The demise of Steamboat Springs High School’s Senior Odyssey program is a shame.

The program forced Steamboat Springs High School seniors to go through career exercises such as resume building and mock job interviews and to work with a mentor to complete an independent project that they had to present and defend to a group of judges.

This year’s senior class was the second that was required to complete the Odyssey program to graduate. But amid complaints from parents and students in the fall, the School Board and school administration effectively gutted the program. The board, based on an administrative recommendation, voted to make the program an elective next year.



Predictably, most students passed on the option. There aren’t enough students signed up to hold the class, Principal Mike Knezevich said last week. Some students will take a careers class and may decide to do an independent project, but for all practical purposes, Senior Odyssey is over.

How disappointing. Yes, Senior Odyssey was hard. Yes, it may have taken time away from jobs, athletics or Advanced Placement classes. No, other schools didn’t make their students do it. But Senior Odyssey distinguished Steamboat Springs High School — it benefited seniors, even if they did not always recognize it.



One of the biggest challenges facing public education is making the final year of K-12 education meaningful and engaging. The National Commission on the High School Senior Year said as much in its 2001 study, “The Lost Opportunity of Senior Year: Finding a Better Way.”
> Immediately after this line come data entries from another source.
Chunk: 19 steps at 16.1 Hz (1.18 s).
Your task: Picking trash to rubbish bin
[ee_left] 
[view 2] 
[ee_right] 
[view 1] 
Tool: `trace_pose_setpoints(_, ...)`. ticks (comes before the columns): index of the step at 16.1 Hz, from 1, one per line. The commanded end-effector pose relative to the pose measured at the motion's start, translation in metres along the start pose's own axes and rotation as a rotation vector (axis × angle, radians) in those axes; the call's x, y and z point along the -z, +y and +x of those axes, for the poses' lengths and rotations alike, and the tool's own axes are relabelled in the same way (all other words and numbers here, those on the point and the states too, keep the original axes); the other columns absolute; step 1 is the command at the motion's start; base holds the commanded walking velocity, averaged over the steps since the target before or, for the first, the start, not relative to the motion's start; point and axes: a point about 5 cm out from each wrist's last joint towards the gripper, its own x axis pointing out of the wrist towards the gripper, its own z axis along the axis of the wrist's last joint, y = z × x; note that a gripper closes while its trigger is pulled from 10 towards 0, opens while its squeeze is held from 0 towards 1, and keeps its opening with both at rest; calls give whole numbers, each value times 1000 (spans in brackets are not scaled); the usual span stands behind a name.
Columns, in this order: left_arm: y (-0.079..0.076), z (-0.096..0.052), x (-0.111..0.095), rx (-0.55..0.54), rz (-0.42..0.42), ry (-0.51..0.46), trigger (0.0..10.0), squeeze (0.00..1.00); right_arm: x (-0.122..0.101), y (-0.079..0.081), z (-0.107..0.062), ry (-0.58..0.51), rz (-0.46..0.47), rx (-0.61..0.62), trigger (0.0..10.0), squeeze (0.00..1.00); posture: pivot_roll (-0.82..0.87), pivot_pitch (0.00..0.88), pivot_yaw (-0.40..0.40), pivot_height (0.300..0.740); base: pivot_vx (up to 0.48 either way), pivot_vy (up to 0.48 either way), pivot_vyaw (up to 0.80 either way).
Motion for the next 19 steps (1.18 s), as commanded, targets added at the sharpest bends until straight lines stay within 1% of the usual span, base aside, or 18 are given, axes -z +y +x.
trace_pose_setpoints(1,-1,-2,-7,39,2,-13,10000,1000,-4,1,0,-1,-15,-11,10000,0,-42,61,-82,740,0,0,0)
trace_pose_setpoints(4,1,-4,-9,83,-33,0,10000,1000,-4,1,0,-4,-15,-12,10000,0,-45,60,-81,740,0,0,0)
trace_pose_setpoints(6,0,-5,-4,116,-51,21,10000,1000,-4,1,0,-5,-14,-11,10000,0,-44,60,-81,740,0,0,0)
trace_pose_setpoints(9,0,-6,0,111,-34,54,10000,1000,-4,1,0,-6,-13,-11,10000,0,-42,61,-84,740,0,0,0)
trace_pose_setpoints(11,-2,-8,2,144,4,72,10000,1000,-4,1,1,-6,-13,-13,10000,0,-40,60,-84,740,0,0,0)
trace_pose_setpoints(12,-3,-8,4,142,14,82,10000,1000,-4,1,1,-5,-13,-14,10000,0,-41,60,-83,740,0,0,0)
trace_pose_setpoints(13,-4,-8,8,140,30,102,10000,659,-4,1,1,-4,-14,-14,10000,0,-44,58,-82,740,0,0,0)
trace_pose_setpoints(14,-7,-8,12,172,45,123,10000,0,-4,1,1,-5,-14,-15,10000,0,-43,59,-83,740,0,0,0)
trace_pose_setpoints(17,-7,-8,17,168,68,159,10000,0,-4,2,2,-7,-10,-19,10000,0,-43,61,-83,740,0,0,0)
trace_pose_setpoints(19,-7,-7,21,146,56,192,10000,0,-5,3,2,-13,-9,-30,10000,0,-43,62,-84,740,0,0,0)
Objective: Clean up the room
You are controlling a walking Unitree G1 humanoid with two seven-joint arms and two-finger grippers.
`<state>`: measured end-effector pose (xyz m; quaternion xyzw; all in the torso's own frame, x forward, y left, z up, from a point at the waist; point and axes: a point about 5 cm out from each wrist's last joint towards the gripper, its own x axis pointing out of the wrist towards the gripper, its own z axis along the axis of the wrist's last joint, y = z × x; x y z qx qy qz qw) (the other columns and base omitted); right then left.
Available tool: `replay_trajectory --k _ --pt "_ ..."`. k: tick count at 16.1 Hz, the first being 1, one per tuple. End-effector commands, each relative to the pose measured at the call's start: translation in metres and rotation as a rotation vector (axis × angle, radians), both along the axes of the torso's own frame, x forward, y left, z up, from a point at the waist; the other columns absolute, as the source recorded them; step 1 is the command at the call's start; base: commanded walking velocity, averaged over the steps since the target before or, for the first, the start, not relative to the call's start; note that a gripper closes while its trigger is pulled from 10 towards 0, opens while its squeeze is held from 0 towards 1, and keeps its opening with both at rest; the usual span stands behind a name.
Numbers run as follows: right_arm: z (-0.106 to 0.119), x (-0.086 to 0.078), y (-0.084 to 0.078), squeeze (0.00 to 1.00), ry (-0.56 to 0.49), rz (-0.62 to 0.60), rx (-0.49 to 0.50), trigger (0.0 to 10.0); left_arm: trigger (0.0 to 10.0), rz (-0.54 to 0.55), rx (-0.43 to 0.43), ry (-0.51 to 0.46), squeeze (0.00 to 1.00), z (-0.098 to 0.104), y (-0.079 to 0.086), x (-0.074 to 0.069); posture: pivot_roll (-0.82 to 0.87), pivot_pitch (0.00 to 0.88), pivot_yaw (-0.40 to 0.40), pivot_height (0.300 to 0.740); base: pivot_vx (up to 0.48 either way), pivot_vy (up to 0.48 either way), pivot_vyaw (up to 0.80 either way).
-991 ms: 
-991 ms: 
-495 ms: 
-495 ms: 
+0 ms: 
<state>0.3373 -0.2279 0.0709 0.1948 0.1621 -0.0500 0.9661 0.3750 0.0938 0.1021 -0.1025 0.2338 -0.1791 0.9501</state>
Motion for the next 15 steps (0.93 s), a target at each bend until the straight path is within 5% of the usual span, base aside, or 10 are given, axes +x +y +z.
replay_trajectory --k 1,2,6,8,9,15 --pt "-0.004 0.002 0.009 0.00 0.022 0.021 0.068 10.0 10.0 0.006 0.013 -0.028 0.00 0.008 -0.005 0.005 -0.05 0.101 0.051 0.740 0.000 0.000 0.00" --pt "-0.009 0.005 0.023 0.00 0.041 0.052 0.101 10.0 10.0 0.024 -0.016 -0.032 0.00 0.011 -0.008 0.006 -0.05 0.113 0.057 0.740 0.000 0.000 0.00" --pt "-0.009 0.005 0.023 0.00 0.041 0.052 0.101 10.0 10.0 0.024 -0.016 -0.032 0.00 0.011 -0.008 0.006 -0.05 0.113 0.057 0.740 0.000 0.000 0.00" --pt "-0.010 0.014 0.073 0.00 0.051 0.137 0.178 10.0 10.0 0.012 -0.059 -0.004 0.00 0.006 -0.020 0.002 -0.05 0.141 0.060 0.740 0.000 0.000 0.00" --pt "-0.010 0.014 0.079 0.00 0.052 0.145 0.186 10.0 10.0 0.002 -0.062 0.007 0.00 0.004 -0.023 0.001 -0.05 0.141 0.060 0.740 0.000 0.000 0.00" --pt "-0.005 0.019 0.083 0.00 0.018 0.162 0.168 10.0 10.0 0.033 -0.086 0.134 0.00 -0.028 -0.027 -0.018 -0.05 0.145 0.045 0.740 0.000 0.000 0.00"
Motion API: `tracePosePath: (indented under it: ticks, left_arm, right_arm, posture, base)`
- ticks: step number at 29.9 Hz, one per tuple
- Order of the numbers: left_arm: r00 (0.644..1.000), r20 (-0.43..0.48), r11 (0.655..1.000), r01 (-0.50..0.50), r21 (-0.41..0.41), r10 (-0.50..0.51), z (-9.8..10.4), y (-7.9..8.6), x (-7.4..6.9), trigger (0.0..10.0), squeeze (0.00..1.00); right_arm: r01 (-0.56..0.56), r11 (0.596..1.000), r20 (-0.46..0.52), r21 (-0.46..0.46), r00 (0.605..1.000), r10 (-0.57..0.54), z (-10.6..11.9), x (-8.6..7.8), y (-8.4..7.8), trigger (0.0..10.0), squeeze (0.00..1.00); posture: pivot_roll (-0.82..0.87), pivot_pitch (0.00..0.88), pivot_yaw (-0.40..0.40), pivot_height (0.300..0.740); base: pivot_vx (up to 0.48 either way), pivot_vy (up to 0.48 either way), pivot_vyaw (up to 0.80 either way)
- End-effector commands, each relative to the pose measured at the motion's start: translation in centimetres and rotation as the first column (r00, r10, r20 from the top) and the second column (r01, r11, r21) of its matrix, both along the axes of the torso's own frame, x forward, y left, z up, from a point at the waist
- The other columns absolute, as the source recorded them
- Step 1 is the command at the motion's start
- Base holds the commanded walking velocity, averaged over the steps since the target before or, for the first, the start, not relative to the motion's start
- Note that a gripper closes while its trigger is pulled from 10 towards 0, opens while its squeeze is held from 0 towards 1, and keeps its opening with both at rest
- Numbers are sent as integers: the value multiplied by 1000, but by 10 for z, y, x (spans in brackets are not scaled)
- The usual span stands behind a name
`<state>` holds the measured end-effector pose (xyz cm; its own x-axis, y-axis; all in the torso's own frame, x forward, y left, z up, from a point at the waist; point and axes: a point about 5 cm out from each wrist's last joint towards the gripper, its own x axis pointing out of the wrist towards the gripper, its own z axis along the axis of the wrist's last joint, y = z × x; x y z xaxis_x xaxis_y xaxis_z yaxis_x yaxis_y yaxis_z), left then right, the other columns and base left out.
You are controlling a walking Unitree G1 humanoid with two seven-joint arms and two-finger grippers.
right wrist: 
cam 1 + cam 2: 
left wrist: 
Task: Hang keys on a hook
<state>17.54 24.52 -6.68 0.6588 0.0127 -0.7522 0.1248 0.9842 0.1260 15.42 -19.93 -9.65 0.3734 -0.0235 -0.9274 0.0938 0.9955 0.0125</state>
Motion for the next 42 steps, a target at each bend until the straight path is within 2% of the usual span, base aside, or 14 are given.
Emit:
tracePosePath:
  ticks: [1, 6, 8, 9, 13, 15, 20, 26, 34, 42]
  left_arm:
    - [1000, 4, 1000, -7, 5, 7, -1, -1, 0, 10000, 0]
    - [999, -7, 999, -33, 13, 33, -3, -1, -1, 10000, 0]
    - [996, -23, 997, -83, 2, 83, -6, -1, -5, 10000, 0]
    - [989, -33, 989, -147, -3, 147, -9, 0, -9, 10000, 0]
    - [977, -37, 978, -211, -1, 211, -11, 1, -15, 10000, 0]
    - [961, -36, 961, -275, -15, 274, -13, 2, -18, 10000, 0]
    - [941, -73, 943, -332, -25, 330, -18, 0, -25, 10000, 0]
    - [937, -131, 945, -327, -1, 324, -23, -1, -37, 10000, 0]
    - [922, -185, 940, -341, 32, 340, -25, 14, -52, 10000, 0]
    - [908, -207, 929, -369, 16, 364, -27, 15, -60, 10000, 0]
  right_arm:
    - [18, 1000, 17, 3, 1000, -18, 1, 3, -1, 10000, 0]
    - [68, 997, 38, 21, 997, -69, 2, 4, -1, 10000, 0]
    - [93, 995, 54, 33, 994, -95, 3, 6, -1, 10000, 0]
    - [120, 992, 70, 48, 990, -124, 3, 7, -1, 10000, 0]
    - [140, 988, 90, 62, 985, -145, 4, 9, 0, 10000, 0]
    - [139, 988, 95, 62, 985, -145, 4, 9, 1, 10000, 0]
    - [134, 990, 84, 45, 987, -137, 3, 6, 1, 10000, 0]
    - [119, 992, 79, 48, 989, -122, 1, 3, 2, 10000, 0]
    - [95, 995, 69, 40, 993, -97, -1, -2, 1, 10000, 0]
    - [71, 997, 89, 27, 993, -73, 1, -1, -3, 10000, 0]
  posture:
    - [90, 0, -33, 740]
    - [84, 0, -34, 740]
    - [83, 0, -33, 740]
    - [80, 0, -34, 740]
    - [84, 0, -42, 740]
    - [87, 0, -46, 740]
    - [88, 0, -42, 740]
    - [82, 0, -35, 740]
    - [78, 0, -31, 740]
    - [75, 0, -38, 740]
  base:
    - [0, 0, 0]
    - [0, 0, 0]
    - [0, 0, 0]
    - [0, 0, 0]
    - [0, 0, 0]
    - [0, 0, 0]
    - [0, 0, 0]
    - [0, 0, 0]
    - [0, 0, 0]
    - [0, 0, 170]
The study indicated that students largely determine their futures by the time they complete 11th grade. Seniors know whether they are going to college, technical school, into the work world or the military, and nothing they do during their senior years will alter that. Students often cruise through their senior year as if it were a deserved reward.

Senior Odyssey is the kind of progressive program the report argued high schools need. It contained practical vocational components, career counseling and the creative challenge of the independent project. It pushed Steamboat Springs seniors to do more than their peers at other schools. The program bucked the “tyranny of low expectations” that the report blames for the failures of education in general and 12th grade specifically.

For validation of Senior Odyssey, talk to the seniors. Many of them hated the program before engaging in it but gained an appreciation for it as they completed their projects. Invariably, seniors say the class was rewarding, that it taught them responsibility and that their senior projects were cool. Consider Nicole Curd, whose senior project involved putting together a concert benefiting impoverished city school music programs. “I didn’t like the senior project at first, but doing it really gave me structure,” Curd said. “I learned a lot about myself.”

Senior Odyssey pushed seniors to work harder and do more than they thought they could. The graduation requirement nudged them along this personal journey.

In the end, the parents who complained about Senior Odyssey, the administration that recommended making the program optional and the School Board that so quickly gave up on it sold our seniors short. How sad — the very people whose job it is to raise the expectations of what our students can achieve chose, in this case, to lower them.